El “perro caramelo”, ese mestizo de pelaje miel o canela que forma parte del paisaje cotidiano de calles, barrios y refugios, ya es considerado en México como una raza representativa. La Procuraduría de Protección al Ambiente del Estado de México lo incluyó junto a perros emblemáticos como el Xoloitzcuintle, el Chihuahua y el Calupoh, con el objetivo de dignificar a los animales mestizos y promover su adopción.
Aunque especialistas y autoridades han aclarado que el “perro caramelo” no corresponde a una raza formal en términos genéticos, su reconocimiento tiene un fuerte valor simbólico y social. La medida busca cambiar la mirada hacia los perros mestizos, que durante años han sido invisibilizados frente a los animales de raza, pese a ser parte de la vida cotidiana de miles de familias.
Esta iniciativa también conecta con Brasil, donde el llamado “vira-lata caramelo” pasó de ser un meme en redes sociales a convertirse en un verdadero símbolo cultural. Su imagen aparece en campañas de adopción, ilustraciones y hasta inspiró la película brasileña “Caramelo” de Netflix, donde un perro mestizo de calle se convierte en el protagonista.

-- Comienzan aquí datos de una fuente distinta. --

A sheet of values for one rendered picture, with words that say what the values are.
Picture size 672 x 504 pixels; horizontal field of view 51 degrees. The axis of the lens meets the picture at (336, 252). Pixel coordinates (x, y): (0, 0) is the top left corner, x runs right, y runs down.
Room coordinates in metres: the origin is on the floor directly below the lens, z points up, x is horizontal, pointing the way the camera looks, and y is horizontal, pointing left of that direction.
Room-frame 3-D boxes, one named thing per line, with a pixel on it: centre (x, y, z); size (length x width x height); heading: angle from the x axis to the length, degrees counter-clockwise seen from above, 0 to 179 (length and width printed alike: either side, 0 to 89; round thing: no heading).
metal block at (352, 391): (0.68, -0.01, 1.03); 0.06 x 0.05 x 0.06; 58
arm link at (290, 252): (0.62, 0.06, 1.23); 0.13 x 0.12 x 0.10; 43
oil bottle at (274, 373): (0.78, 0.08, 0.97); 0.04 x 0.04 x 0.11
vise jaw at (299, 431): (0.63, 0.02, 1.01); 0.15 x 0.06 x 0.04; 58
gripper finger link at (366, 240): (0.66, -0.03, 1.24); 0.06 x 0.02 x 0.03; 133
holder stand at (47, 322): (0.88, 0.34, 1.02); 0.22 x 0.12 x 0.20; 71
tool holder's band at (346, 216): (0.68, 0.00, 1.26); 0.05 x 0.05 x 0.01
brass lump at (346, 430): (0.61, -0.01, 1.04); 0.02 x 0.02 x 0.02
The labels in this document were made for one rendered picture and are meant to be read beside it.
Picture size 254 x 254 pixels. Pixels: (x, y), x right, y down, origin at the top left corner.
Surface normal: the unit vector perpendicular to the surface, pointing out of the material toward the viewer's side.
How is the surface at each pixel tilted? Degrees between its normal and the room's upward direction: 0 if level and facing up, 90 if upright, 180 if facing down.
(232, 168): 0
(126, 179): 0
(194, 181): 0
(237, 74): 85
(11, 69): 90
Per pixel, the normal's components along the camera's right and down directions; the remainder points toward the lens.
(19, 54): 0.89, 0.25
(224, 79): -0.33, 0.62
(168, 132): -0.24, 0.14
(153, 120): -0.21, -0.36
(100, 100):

En Ecuador, perros con características similares suelen ser conocidos como “perros runas”, una expresión popular que refleja su origen mestizo, resistencia y cercanía con la vida comunitaria. Más allá del nombre, el mensaje es el mismo: los perros mestizos también merecen protección, respeto y una segunda oportunidad, porque el valor de un animal no depende de su raza, sino del amor y el cuidado que recibe.